▶ _Task details_: Gather all lines in the records below that include the word "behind".
[Opening Extracted material section]
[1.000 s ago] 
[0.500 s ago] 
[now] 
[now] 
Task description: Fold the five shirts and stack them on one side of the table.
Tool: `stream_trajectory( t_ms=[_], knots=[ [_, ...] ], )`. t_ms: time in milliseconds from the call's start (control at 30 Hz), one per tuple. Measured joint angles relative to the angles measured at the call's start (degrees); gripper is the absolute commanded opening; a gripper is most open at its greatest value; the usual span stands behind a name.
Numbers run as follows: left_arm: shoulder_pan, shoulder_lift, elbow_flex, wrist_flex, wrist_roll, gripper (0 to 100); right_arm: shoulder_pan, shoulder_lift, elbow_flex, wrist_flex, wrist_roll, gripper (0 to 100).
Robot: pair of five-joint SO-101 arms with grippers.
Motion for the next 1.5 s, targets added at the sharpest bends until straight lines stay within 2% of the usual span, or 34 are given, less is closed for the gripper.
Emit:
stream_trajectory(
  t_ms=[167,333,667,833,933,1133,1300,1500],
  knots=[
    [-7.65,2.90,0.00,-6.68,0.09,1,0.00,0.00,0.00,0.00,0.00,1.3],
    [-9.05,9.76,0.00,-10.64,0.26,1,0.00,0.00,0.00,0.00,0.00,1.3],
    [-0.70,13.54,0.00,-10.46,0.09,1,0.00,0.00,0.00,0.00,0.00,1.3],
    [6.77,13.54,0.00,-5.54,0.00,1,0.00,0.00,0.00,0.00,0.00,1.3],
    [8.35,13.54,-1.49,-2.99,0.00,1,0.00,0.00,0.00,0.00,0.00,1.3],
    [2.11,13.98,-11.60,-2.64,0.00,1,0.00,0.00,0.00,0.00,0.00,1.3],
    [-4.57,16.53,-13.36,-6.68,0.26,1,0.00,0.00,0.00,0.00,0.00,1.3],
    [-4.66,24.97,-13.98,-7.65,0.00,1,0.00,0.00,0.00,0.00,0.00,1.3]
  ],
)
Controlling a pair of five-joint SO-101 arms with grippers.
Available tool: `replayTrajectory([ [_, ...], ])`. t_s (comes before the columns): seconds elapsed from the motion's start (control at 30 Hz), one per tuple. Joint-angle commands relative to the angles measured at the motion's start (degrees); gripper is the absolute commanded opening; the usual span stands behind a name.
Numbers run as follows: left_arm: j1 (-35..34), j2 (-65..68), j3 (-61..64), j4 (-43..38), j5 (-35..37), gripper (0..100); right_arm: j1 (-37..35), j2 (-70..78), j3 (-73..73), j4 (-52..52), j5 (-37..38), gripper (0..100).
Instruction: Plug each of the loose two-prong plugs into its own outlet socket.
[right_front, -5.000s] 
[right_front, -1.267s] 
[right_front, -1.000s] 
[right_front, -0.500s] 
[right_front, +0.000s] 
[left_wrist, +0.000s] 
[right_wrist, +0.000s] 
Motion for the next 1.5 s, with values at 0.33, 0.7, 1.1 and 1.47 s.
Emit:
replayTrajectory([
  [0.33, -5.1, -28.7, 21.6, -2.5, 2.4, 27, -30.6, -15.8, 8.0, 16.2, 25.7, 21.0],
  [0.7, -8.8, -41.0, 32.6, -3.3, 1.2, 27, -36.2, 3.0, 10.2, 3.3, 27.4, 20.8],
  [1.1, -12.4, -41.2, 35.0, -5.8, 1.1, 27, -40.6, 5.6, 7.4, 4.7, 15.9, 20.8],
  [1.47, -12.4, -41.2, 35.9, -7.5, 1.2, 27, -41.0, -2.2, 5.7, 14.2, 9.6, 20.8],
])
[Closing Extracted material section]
▶ _Response_:
Tool: `stream_trajectory( t_ms=[_], knots=[ [_, ...] ], )`. t_ms: time in milliseconds from the call's start (control at 30 Hz), one per tuple. Measured joint angles relative to the angles measured at the call's start (degrees); gripper is the absolute commanded opening; a gripper is most open at its greatest value; the usual span stands behind a name.
Available tool: `replayTrajectory([ [_, ...], ])`. t_s (comes before the columns): seconds elapsed from the motion's start (control at 30 Hz), one per tuple. Joint-angle commands relative to the angles measured at the motion's start (degrees); gripper is the absolute commanded opening; the usual span stands behind a name.

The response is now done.